Читать «Огонь столетий (сборник)» онлайн - страница 211

Марк Амусин

Кортасар программно стремится уравновесить серьезность целей, драматизм пути – вызывающей раскованностью сознания, нравов и повадок своих героев. Дается это не просто – в тексте ощутимы напряжения, «ребра жесткости». Диалектика общего дела и безграничной свободы обретает порой конфликтный характер. Разрешение ее, по мысли автора, – в далекой временной и смысловой перспективе, где видение розы, птицы, женского лона стирает с горизонта знак доллара, а пожалуй, и эмблему серпа с молотом.

* * *

…Кортасар умер в середине 80-х, еще до того, как его творчество выявило свою несовместимость с атмосферой «конца века» и с субстанцией новой прекрасной эпохи. Конечно, и сегодня в мире немало читателей и почитателей его книг. Но общая востребованность и «статусность» его прозы нынче намного меньше, чем несколько десятилетий назад.

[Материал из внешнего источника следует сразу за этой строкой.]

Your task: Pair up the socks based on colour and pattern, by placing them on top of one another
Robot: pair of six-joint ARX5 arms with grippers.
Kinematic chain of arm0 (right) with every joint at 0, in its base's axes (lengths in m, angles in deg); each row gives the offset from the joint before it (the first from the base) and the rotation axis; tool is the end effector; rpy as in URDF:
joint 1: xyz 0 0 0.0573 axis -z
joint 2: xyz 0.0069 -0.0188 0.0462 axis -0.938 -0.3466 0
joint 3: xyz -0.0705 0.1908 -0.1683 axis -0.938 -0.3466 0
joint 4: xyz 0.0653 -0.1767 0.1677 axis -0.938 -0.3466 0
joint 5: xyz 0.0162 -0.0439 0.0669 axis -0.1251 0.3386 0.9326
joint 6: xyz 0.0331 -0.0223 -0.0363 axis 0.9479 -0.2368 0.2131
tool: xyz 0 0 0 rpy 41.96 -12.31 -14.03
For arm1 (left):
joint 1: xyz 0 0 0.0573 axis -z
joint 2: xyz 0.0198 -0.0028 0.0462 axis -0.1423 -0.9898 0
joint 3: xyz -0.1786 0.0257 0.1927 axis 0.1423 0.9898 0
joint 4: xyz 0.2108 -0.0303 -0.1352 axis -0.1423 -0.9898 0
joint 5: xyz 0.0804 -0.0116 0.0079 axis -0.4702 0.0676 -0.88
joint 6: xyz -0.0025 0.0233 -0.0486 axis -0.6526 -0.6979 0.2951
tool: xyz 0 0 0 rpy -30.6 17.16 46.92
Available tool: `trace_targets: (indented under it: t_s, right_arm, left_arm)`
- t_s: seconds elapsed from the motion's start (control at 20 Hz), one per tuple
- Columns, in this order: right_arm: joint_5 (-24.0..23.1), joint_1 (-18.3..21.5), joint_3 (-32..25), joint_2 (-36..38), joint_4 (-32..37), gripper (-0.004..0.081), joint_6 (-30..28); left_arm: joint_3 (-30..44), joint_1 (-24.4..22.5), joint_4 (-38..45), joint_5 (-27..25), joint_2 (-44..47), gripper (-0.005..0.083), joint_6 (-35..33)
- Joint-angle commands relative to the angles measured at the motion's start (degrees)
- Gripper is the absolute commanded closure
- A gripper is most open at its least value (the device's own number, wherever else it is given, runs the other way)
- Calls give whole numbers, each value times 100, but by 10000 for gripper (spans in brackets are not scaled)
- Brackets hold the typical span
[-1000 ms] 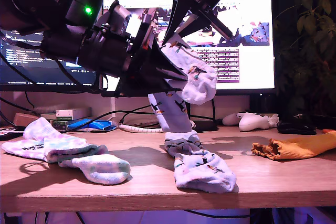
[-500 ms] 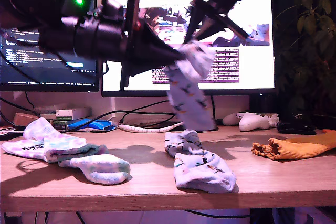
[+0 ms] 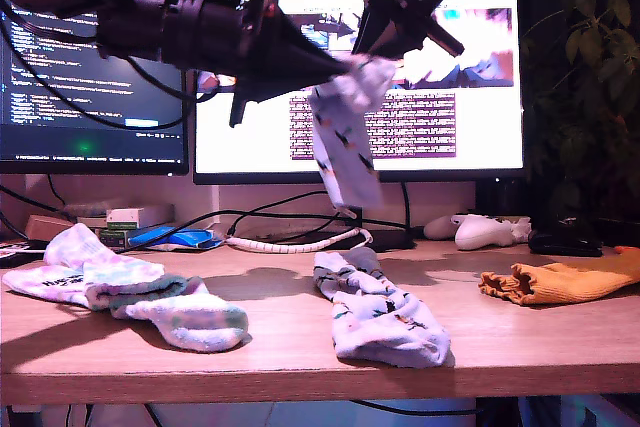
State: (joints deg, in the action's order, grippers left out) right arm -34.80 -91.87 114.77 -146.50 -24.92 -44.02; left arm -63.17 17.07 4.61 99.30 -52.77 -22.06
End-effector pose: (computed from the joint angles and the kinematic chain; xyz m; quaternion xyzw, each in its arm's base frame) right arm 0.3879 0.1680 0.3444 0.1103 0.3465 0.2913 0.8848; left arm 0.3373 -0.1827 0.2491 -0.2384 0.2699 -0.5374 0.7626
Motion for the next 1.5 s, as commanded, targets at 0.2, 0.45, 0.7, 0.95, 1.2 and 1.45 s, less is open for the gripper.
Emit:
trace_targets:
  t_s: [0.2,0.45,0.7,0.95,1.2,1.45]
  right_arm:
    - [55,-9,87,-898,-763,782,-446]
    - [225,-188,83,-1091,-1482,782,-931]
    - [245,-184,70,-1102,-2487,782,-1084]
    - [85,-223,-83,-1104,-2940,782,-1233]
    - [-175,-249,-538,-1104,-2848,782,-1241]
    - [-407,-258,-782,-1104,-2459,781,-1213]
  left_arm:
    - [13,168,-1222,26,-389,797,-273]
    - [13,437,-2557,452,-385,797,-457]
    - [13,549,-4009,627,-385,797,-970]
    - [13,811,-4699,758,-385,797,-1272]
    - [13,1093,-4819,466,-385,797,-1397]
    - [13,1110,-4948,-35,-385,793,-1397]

Может быть – это всего лишь естественный процесс устаревания «бренда», автор которого – ровесник Первой мировой войны? Оно, конечно, так, но есть для этого причины и более специфические, связанные с параметрами социальной и культурной эволюции.

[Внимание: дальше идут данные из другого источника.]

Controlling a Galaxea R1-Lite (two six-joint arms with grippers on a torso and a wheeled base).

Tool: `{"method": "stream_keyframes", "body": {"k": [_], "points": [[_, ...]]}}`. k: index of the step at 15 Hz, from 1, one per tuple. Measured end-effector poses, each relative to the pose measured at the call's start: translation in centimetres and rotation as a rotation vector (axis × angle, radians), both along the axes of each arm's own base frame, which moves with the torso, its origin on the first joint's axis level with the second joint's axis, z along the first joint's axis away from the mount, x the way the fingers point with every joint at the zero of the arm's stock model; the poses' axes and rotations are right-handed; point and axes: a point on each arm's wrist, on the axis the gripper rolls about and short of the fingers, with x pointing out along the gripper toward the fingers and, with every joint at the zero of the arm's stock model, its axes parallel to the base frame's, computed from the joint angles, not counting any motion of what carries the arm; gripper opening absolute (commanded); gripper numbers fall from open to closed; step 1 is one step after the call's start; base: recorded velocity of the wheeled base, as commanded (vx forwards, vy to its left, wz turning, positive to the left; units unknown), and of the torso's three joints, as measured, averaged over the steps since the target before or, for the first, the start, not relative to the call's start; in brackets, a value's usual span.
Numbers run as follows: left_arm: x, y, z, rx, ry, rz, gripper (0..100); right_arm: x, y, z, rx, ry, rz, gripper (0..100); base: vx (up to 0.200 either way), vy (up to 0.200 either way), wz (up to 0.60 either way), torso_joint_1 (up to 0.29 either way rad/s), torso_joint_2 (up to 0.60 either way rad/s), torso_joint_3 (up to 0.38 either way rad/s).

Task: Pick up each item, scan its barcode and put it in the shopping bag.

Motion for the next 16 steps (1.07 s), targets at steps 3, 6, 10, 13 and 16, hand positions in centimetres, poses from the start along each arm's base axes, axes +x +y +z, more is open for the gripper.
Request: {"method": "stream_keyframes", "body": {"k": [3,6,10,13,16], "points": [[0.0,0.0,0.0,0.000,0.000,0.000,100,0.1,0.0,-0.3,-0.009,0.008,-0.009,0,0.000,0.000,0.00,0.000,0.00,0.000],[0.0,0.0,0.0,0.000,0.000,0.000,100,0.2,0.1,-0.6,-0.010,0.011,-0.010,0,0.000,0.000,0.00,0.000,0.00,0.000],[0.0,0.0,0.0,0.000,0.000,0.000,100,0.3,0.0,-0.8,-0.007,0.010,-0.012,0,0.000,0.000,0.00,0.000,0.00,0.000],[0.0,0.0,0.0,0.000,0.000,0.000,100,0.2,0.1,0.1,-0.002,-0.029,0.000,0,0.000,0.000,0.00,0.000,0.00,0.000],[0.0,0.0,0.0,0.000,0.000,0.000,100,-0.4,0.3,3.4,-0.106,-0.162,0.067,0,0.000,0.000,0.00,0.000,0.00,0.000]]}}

Крушение СССР и социалистического лагеря, сколь бы неуклюжей и «отягощенной злом» эта постройка ни оказалась, сыграло свою роль в закате утопического мировидения. Все-таки рухнула единственная, пусть и несовершенная, альтернатива всесилию мамоны. Заодно «завис» и кубинский эксперимент, который в последние два десятилетия жизни Кортасара служил ему компасом и критерием. Романтика и экзотика «реального социализма», будь то в восточно-европейской или латиноамериканской его ипостаси, сильно поблекла в глазах широкой интеллектуальной публики.

Но можно говорить и о более масштабных сдвигах в коллективном сознании на рубеже тысячелетий. Не стоит пытаться покрывать все смысловые гнезда растяжимой, безразмерной концепцией постмодернизма. И все же именно с постмодернизмом книги Кортасара обнаружили тканевую несовместимость. Хотя, казалось бы, столь любимые им игровые подходы и стратегии сродни этому культурному течению.

Дело в том, что аргентинский писатель всегда «играл всерьез», даже когда веселился и дурачился напропалую. Помыслы и ожидания Кортасара, что ни говори, были связаны с будущим – пусть в нем и предстояло обрести заново ценности и состояния духа, утраченные на предыдущих стадиях истории человечества. В западной же пост-кортасаровской парадигме будущее вовсе девальвировалось, утратило значимость и реальность. Частный, но показательный пример – смещение массового интереса сначала к альтернативной и фантазийной истории (представленной в сочинениях Толкина), а потом к сказочной «фэнтези» в духе серии романов Роулинг о Гарри Поттере.

Далее – веселые и жестокие литературные чудеса Кортасара, третируя быт, освещали при этом горизонты, лабиринты, пропасти экзистенции. Они по-своему свидетельствовали о «зачатье и рожденье, боли и смерти», говоря словами Гессе, – об уделе человеческом, о его константах, драматических возможностях и вариантах. Кортасар в своих книгах всегда что-то отрицает, на чем-то настаивает – пусть и запальчиво, пусть и впадая в ересь своеволия. А нынешний литературный мейнстрим – желчно-глянцевый эпатаж Бегбедера и Уэльбека вкупе с умеренно сюрреалистическими «сториз» на манер Джулиана Барнса или Иэна Макьюэна – беззаботно помещает реальность под знак вечного и малоосмысленного круговорота, делает восприятие жизни плоским, во многом конформистским и инфантильным.